From reading this forum post - https://afni.nimh.nih.gov/afni/community/board/read.php?1,160244,160244#msg-160244 - I think I’ve gotten the hang of it, but I would greatly appreciate some feedback as to whether I’m on the right track or not. The procedure I have in mind is:
1, From the scanner printout, ascertain slice acquisition pattern (interleaved, sequential, sequential starting from slice 1…)
Also from the printout, establish the location of DICOM slice zero (top or bottom of the subject’s head).
Work out in which order the slices are stored on disk in NIfTI format (3dinfo -orient).
If there’s a disparity between how the slices were acquired from the scanner and how they are stored in NIfTI, apply a flip to the tpattern accordingly (e.g., if the scanner printout shows that the slices were acquired sequentially from foot to head, but 3dinfo shows that the NIfTI orientation for the z-plane is Superior to Inferior, -tpattern would need to be changed from seq+z to seq-z).
Does that sound about right? Am I missing anything? Any clarification would be greatly appreciated!
P.s., I am assuming that all volumes were acquired axially
Just to add to this, I’ve stumbled across another forum post on the topic of AFNI slice timing correction (https://github.com/poldracklab/fmriprep/issues/1345), which I THINK validates the series of steps I’ve highlighted above, with the added caveat that slice timing correction should really be done before applying any other modifications to the functional volume - on the off chance that other changes the functional volume could introduce an undesirable discrepancy between the output of 3dinfo and the increasing indices along the k data axis of the data block.
Does this all sound about right?
This seems reasonable, but there will always be some additional aspect that you could think about. I have not seen that it is even possible to know what the slice timing is, depending on the scanner. So step 1 seems questionable. What sort of printout are you picturing?

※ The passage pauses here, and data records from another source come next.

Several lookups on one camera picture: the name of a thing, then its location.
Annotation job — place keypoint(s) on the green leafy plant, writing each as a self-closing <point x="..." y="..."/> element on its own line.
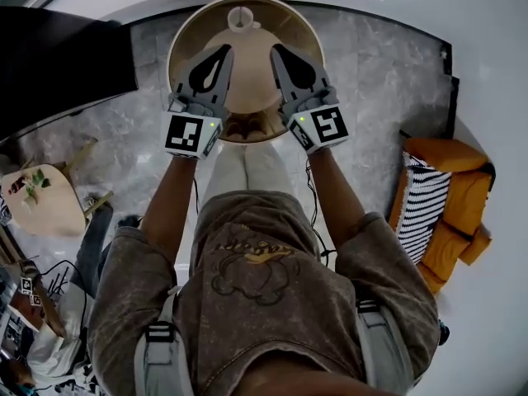
<point x="37" y="182"/>

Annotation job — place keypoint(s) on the spoon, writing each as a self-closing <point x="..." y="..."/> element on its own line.
<point x="239" y="18"/>

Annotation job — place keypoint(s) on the person's left forearm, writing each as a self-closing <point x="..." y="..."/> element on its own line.
<point x="171" y="196"/>

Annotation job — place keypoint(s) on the white cup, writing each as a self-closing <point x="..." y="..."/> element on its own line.
<point x="247" y="26"/>

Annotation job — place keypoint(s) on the black white patterned block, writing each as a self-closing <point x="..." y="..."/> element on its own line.
<point x="26" y="285"/>
<point x="35" y="299"/>

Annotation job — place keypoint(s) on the person's white trousers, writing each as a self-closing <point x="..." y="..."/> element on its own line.
<point x="264" y="167"/>

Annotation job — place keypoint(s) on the small red black object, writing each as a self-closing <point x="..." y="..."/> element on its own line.
<point x="17" y="186"/>

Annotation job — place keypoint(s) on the black cabinet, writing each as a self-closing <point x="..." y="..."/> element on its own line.
<point x="62" y="64"/>

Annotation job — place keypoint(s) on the person's brown printed t-shirt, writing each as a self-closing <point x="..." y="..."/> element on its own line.
<point x="264" y="303"/>

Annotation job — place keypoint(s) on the orange armchair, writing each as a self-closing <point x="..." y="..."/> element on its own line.
<point x="466" y="204"/>

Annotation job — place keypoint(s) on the small light wooden table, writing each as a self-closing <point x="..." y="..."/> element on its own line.
<point x="53" y="213"/>

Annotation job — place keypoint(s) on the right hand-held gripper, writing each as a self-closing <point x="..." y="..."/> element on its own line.
<point x="326" y="126"/>

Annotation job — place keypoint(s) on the person's right forearm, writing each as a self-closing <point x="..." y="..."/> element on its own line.
<point x="334" y="196"/>

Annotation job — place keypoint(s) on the round wooden side table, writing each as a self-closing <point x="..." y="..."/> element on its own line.
<point x="297" y="31"/>

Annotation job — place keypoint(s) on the black white striped cushion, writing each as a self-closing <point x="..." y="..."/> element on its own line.
<point x="425" y="204"/>

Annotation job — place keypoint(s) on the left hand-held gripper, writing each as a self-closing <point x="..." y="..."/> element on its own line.
<point x="185" y="136"/>

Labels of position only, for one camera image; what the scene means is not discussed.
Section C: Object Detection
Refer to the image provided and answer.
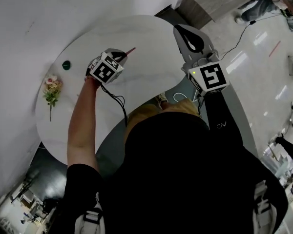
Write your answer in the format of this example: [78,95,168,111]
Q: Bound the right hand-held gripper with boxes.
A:
[173,24,230,98]

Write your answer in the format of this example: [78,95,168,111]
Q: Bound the person's black shirt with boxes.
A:
[63,111,289,234]

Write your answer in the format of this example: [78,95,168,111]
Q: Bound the person's tan trousers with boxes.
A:
[126,98,201,131]

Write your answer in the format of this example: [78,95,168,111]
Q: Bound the red floor tape strip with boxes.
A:
[268,40,281,58]

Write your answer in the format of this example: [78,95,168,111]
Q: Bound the person's left forearm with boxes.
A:
[66,77,105,167]

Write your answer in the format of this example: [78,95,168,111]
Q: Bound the pink artificial flower bouquet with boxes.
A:
[42,74,64,122]

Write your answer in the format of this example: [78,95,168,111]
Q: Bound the person's left shoe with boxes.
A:
[155,92,169,110]

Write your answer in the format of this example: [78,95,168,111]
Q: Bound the person's right forearm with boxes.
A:
[199,88,257,156]

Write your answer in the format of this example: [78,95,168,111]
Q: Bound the black power cable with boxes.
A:
[218,10,288,59]

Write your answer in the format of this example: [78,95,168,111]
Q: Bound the white backpack strap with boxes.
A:
[74,191,106,234]
[252,179,277,229]

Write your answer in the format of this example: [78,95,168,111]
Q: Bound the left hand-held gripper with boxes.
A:
[84,48,128,85]

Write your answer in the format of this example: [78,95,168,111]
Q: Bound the background lab equipment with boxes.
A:
[0,176,58,234]

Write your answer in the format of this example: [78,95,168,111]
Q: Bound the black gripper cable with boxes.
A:
[100,83,128,128]

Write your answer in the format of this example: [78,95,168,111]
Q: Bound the light wooden shelf desk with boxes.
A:
[177,0,259,30]

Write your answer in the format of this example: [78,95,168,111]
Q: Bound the white round table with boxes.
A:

Note that some timing patterns cannot be stored in NIFTI. It can handle a fixed list of patterns, but any deviation cannot be directly stored. For example, a multi-band sequence will not match any known pattern in the NIFTI standard, and therefore such information would need to be separate. It could possibly be left in a NIFTI extension, but software would not know to read that.
Since you mentioned multi-band scanning, I assume you refer to the MGH Simultaneous Multi-Slice sequence. In our case, each volume has 69 slices, with a SMS factor of 3 (e.g., 3 bands). TR=1500ms. I use Dicominfo in Matlab to read the slice timing information (see below) from the DICOM file, and assign such timing information to slices using to3d with a customized txt file given to tpattern option. And then do slice timing correction later using 3dTshift. Does this sound a reasonable way for multi-band scanning? Thanks!
0 782.5 65 847.5 130 912.5 195 977.5 260 1042.5 325 1107.5 390 1172.5 455 1237.5 520 1302.5 585 1367.5 650 1432.5 717.5 0 782.5 65 847.5 130 912.5 195 977.5 260 1042.5 325 1107.5 390 1172.5 455 1237.5 520 1302.5 585 1367.5 650 1432.5 717.5 0 782.5 65 847.5 130 912.5 195 977.5 260 1042.5 325 1107.5 390 1172.5 455 1237.5 520 1302.5 585 1367.5 650 1432.5 717.5
Sure, that sounds good, though the timing might be stored differently for other scanner types.